You can still use it even though it’s deprecated. Gtk.FileChooserNative isn’t going away in gtk4. The new api is Gtk.FileDialog though and it provides an api for picking multiple files.

So FileDialog replaces FileChooser, but not filechoosernative I think. I’ve tried adding multiple to the latter, but it didn’t work. I haven’t got time to do this properly now, but will have a go later.

you should be able to file_chooser.set_select_multiple(True) on a Gtk.FileChooserNative instance afaik. I’m surprised it’s not working. If you get rid of Gtk.FileChooserNative entirely though, you should also be able to do

def set_files(self):
    file_dialog = Gtk.FileDialog()
 
    def on_selected_files (object, result):
       files = file_dialog.open_multiple_finish(result)
       do something with files ....

    file_dialog.open_multiple(self.window,  None, on_selected_files)

All the GtkDialog subclasses in gtk 4 are deprecated. I believe this is for 3 reasons:

1. Get rid of the temptation to use gtk_dialog_run which can have serious unexpected side-effects in some programs (because it invokes a recursive main loop)
2. Get rid of the temptation to muck with the dialogs directly by adding or hiding widgets in them (not a concern for Gtk.FileChooserNative, but is a concern for other Gtk.FileChooser implementations).
3. Use a more GIO like async api. GIO established a pattern for doing async operations using GCancellable, etc, so it makes sense to adopt it.

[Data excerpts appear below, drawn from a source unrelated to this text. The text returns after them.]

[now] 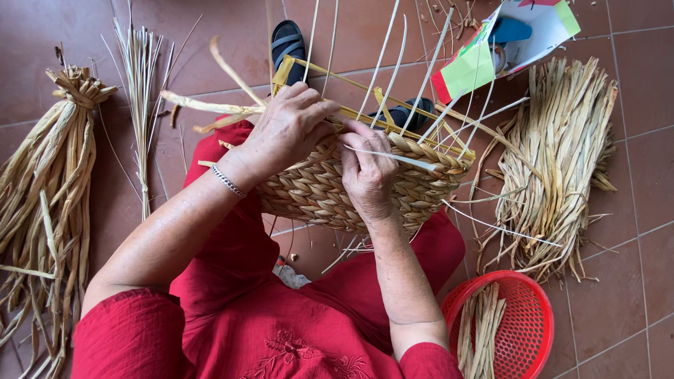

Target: The person weaves a basket by hand, interlacing dried palm leaves through a yellow plastic frame. They repeatedly pull strands through the weave, tighten them, and adjust the basket's shape while sitting on the floor.

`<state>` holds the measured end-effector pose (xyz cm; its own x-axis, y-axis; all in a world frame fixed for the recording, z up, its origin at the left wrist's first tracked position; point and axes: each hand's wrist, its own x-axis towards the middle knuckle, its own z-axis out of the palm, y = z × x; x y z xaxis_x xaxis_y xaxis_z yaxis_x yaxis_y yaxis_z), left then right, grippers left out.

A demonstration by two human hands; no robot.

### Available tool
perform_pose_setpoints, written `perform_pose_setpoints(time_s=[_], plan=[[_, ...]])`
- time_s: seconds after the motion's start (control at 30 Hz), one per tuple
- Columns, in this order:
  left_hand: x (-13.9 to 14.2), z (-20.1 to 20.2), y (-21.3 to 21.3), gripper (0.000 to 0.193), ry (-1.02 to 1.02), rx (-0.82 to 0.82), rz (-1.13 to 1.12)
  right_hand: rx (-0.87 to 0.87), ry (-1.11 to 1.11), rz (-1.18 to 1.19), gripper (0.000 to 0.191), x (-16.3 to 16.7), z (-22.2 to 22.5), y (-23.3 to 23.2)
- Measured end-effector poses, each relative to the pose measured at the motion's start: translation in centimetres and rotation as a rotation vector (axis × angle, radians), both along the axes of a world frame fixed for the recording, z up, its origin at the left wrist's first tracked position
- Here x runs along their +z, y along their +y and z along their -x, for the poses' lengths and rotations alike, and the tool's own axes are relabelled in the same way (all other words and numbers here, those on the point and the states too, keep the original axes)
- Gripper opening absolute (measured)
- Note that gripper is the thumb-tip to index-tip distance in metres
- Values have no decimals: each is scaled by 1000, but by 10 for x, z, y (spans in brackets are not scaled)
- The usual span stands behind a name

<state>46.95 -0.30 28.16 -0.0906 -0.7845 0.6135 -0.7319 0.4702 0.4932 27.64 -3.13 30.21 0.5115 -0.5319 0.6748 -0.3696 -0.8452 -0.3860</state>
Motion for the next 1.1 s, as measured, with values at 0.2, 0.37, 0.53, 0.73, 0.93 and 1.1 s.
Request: perform_pose_setpoints(time_s=[0.2, 0.37, 0.53, 0.73, 0.93, 1.1], plan=[[-11, 10, -3, 18, -172, 134, 24, -1, 18, -83, 12, -3, -1, -12], [-2, 13, 0, 16, -182, 171, 43, -54, 32, -178, 15, -2, -12, -33], [13, 8, 41, 38, -204, 157, 159, -95, 26, -180, 27, -1, -20, -38], [-3, 5, 70, 40, -268, 260, -95, -68, 95, 137, 24, -18, -33, -34], [0, -15, 89, 24, -88, 184, -359, 109, 48, -45, 19, -11, -29, -36], [33, -32, 96, 18, -260, 325, -166, 215, 165, -324, 23, 22, -7, -31]])
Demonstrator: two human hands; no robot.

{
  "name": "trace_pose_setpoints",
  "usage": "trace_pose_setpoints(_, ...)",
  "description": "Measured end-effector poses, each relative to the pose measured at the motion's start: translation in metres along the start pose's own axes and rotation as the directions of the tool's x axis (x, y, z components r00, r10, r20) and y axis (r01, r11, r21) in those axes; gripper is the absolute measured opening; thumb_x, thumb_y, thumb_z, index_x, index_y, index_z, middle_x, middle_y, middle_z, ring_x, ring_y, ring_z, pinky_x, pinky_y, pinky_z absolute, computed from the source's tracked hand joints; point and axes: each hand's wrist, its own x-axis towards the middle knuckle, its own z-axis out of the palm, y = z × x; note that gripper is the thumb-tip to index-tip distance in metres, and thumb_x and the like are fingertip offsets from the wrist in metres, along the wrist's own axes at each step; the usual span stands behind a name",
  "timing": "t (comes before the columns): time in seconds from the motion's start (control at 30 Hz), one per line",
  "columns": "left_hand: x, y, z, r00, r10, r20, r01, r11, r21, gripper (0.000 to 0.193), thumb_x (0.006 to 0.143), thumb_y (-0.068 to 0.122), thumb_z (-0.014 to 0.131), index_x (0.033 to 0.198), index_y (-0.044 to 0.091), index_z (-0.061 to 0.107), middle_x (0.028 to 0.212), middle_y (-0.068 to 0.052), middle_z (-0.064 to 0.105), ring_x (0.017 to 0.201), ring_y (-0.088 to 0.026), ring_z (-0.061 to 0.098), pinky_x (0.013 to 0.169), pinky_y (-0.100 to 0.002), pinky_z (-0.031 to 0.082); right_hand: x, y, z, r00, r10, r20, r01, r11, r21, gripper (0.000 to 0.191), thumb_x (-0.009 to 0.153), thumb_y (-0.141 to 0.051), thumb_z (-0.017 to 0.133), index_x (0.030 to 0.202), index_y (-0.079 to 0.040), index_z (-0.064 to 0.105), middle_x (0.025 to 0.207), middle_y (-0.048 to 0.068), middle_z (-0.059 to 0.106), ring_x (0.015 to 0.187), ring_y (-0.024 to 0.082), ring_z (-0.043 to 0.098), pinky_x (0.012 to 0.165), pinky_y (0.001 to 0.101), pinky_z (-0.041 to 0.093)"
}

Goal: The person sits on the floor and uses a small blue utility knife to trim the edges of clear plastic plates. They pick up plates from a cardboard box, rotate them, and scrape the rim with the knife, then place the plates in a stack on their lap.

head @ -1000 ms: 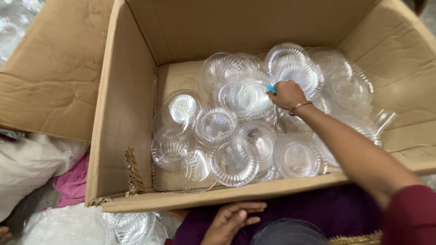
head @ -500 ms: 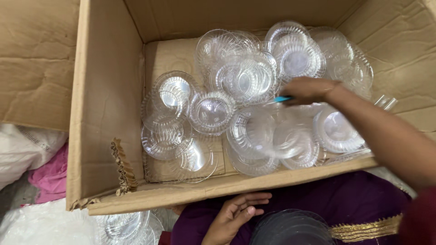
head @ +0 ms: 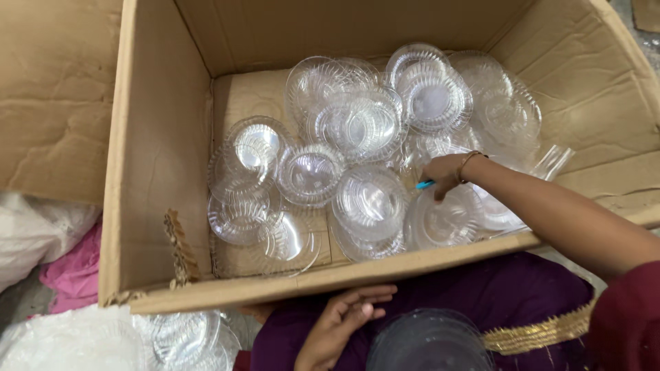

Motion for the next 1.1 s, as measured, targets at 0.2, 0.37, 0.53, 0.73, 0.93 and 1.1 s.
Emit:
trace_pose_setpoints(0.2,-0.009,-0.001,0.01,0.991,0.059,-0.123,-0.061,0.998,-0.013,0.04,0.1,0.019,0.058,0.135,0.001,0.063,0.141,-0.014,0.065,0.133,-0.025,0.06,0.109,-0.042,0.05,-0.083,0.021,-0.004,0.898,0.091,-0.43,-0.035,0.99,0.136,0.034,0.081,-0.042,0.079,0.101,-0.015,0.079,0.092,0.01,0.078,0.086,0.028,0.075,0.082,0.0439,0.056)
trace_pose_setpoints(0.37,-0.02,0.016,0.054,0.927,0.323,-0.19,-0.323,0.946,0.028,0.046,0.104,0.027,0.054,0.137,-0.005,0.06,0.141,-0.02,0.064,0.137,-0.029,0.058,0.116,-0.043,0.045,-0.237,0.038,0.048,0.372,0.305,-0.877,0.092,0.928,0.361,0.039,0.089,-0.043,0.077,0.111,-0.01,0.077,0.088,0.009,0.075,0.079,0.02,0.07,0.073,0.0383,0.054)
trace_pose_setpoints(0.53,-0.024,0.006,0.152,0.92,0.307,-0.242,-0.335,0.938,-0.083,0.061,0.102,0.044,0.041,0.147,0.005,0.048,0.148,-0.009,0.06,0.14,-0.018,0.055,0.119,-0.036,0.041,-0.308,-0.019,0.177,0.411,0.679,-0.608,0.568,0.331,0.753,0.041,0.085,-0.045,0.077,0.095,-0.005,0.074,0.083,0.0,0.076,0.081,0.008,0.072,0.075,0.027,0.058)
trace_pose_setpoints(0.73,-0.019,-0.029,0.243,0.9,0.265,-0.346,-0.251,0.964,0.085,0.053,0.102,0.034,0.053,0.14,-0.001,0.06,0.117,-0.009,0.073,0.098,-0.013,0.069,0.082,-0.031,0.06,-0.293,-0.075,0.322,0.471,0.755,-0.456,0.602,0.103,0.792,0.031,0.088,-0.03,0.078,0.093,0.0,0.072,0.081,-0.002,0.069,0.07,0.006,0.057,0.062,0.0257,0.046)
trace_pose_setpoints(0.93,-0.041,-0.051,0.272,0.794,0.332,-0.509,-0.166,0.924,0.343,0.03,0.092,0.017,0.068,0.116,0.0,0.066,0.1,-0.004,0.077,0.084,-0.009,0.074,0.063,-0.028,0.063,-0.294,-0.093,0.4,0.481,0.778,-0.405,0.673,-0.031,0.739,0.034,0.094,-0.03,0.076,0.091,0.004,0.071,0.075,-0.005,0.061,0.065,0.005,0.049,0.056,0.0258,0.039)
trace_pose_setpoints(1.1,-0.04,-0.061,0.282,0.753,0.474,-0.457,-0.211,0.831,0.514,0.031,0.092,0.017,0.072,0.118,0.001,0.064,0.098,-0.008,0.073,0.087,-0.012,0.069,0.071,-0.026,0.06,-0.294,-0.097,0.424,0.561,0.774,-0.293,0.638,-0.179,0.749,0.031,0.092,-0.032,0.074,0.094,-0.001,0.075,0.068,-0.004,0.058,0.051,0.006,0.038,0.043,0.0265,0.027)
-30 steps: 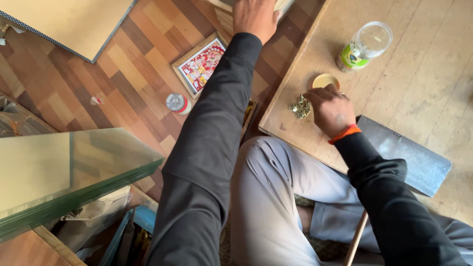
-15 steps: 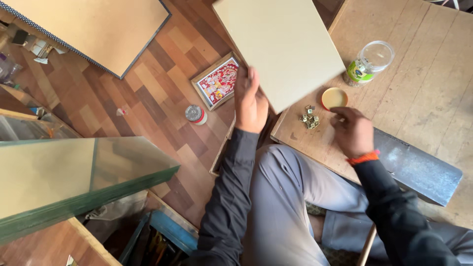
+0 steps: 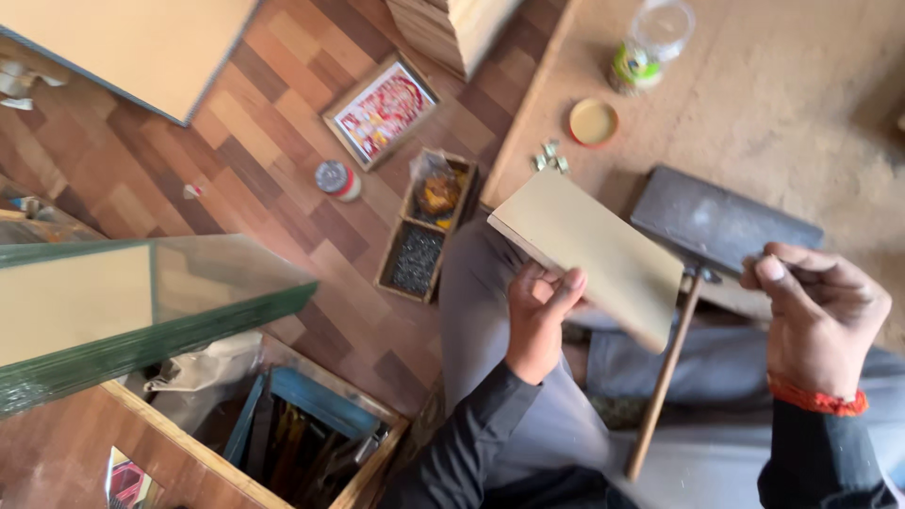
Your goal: The person assembles picture frames by placing metal corner brackets on the edges of rectangular boards and tapping them with a hammer. They handle multiple boards and brackets, positioning each bracket and securing it before moving to the next.
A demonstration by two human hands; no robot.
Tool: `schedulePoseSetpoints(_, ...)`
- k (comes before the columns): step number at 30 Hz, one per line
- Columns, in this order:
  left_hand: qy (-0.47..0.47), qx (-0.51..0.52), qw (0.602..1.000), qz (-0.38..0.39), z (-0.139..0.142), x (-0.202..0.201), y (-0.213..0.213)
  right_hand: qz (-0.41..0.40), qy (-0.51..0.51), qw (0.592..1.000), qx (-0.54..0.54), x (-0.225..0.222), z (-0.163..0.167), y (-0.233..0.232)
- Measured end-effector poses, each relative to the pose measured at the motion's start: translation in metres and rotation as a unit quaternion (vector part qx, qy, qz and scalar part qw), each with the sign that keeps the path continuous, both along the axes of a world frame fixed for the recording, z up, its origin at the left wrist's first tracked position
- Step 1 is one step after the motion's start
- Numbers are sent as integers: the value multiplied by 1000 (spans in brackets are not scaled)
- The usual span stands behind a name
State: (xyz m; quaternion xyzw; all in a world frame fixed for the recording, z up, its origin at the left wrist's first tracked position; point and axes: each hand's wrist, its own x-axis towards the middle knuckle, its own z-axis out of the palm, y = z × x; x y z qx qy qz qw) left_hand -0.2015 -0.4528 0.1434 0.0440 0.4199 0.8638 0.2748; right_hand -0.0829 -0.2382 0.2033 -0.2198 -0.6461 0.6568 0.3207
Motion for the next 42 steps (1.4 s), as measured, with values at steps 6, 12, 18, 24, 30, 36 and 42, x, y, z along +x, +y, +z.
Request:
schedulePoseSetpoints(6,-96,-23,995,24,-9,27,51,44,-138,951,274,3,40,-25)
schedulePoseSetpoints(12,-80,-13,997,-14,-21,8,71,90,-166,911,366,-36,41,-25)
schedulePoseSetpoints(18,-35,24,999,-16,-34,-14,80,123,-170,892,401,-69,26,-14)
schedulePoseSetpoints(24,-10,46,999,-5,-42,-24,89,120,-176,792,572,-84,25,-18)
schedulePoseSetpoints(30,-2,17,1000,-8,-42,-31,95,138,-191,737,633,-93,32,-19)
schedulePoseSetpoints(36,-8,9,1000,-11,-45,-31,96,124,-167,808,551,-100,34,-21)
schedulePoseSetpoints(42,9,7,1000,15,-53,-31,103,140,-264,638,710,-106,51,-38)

Exactly. I’ll build the Flatpak with

[quote=“chrisofbristol, post:37, topic:13875”]
I’ve tried adding multiple to the latter, but it didn’t work.[/quote]
That was done in a hurry. It works on the desktop, I’ll build the Flatpak and check that.
I can see that would be a way of doing it, but the output file would not be accessible. The user would then have to use the file chooser to select that. Completely unworkable.

I wonder why FileChooserNative is deprecated by Gnome as it is promoted by Flatpak.
The flagging system doesn’t seem very practical:

• there is a clash between several Gnome-related things - GTK/Software/Flathub (Flathub is owned by Gnome I believe).
• flags are tackling the wrong problem. The real problem is that not there aren’t the resources to check all the apps for safety.

I’ll lump it with the red flag. Thanks for your efforts to get round the problem.